The distribution of red pigment concentrating hormone (RPCH)-like immuno-reactivity (RPLI) in the stomatogastric nervous system of the crab, Cancer borealis, was studied using whole-mount immunocytochemistry. RPLI was seen in neuropilar processes in the stomatogastric ganglion (STG), and in somata in the oesophageal ganglion and commissural ganglia. Staining was blocked by preincubating the antiserum with RPCH, as well as with a number of adipokinetic hormones (AKHs) and related peptides.
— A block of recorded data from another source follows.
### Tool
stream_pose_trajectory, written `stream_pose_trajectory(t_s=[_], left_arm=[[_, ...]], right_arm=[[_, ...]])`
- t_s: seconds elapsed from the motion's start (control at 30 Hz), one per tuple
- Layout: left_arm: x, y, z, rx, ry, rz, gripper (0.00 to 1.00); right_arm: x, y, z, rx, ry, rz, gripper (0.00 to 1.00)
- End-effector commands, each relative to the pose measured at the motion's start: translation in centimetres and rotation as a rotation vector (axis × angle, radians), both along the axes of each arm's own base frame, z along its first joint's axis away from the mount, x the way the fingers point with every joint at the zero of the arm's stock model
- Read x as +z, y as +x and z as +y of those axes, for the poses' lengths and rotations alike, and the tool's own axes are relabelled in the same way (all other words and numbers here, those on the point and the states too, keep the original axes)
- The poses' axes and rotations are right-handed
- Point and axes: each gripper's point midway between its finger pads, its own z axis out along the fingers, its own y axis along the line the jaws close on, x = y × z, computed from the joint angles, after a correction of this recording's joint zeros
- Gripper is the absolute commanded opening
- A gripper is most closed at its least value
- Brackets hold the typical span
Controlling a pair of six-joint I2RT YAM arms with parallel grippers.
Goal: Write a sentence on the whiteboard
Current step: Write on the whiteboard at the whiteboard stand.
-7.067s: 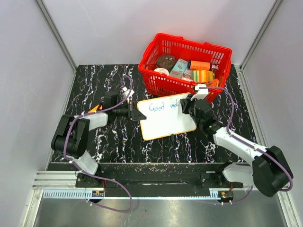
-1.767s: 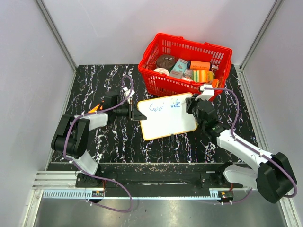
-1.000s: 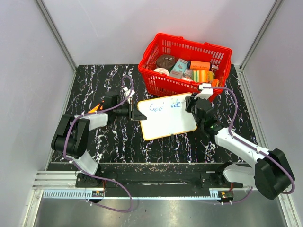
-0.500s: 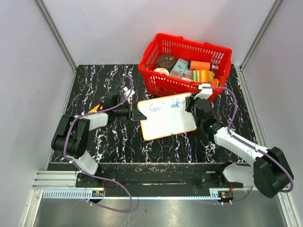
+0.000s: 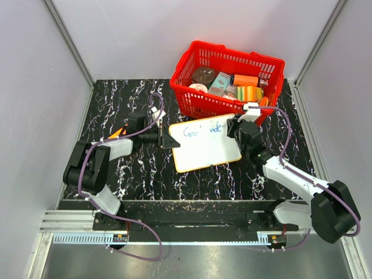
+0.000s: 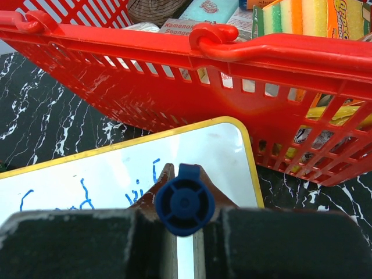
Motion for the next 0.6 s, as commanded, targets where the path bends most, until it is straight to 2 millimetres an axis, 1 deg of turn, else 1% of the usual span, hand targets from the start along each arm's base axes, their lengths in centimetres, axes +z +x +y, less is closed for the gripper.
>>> stream_pose_trajectory(t_s=[0.0,0.3,0.37,0.57], left_arm=[[-3.9,1.0,1.1,0.063,0.149,-0.035,0.00],[-3.9,1.0,1.1,0.064,0.150,-0.034,0.00],[-3.9,1.0,1.1,0.065,0.151,-0.034,0.00],[-4.0,1.1,1.1,0.065,0.151,-0.033,0.00]], right_arm=[[2.4,0.7,0.9,0.026,0.054,-0.054,0.00],[1.5,0.2,0.6,0.027,0.041,-0.027,0.00],[1.0,0.0,0.4,0.019,0.034,-0.017,0.00],[0.9,-0.2,-0.1,0.005,0.023,-0.016,0.00]])
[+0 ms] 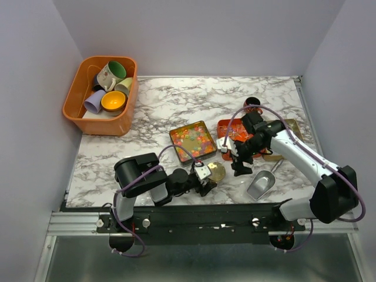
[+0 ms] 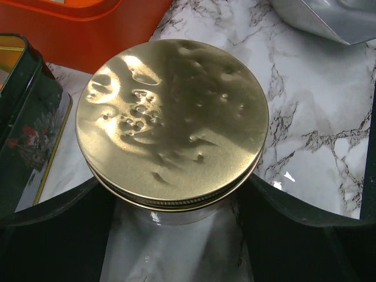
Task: Pack the candies
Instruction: Screw the bottle lid onto the packing bottle.
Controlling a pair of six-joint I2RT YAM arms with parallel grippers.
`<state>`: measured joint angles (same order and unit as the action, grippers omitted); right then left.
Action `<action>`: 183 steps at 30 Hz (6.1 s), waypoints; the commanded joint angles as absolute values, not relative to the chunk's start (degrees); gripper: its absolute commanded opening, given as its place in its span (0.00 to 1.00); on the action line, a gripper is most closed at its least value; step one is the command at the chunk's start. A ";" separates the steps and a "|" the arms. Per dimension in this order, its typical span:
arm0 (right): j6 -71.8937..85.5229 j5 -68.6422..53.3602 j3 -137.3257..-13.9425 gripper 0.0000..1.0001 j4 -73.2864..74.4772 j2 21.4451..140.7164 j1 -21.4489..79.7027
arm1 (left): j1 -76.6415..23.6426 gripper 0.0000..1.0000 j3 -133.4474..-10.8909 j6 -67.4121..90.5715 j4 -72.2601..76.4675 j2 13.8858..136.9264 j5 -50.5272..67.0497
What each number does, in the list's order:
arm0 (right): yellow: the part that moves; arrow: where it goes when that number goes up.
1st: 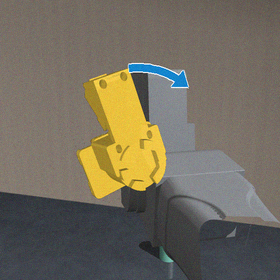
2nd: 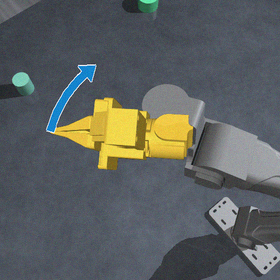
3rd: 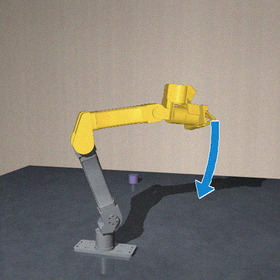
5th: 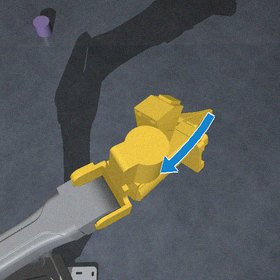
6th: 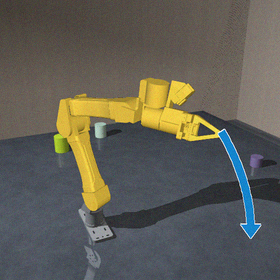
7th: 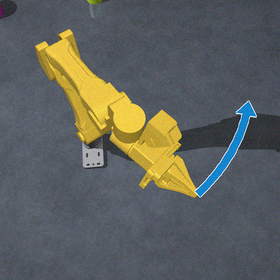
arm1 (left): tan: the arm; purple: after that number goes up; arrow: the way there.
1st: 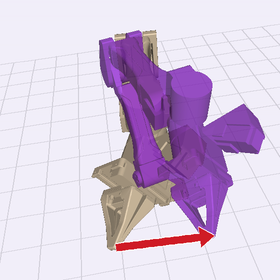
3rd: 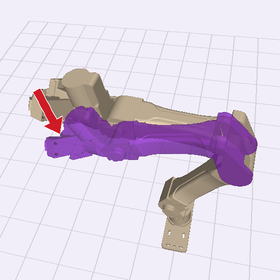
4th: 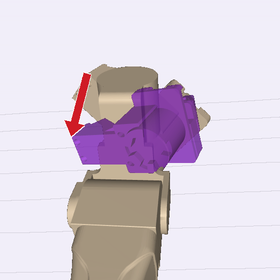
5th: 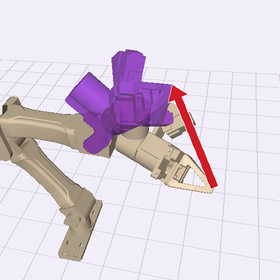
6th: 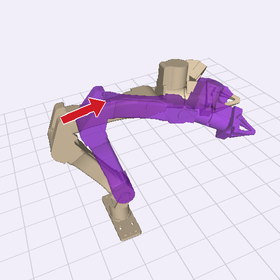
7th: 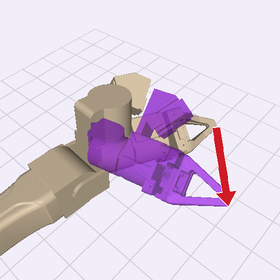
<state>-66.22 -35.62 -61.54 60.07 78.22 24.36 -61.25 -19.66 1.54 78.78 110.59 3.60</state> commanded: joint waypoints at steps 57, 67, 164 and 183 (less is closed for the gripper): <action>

Synthetic RPCH had strong actions on the pyloric rhythm of the isolated STG. Bath applications of RPCH (10−9-10−6moll−1) increased the cycle frequency in preparations displaying slow pyloric rhythms, and initiated rhythmic pyloric activity in silent preparations. In the presence of tetrodotoxin (TTX), RPCH evoked rhythmic non-impulse-mediated alternations in membrane potential in the lateral pyloric and pyloric dilator motor neurones. The effects of RPCH were compared to those of a series of AKHs which resemble RPCH structurally.
The immunocytochemical and physiological data together suggest that RPCH or a similar molecule is a neurally released modulator of the STG.
Many neuropeptides were first identified because of their presence in peripheral tissues and organs and their action upon them, and subsequently were found in the nervous system where they are thought to function as transmitters and modulators (Krieger, Brownstein & Martin, 1983). The hormones that control pigment translocation in crustaceans have been extensively studied for most of this century (Perkins & Snook, 1931; Josefsson, 1983; Rao, 1985). In particular, red pigment concentrating hormone (RPCH) was identified originally by its ability to concentrate red pigment granules within the erythrophores of many different crustaceans, including the crabs Uca pugilator, Cardisoma carnifex and Ocypode pallidula (Cooke, Haylett & Weatherby, 1977; Josefsson, 1983; Rao, 1985). More recently, RPCH has been implicated in the concentration of pigments in the crustacean ommatidia (Kulkarni & Fingerman, 1986).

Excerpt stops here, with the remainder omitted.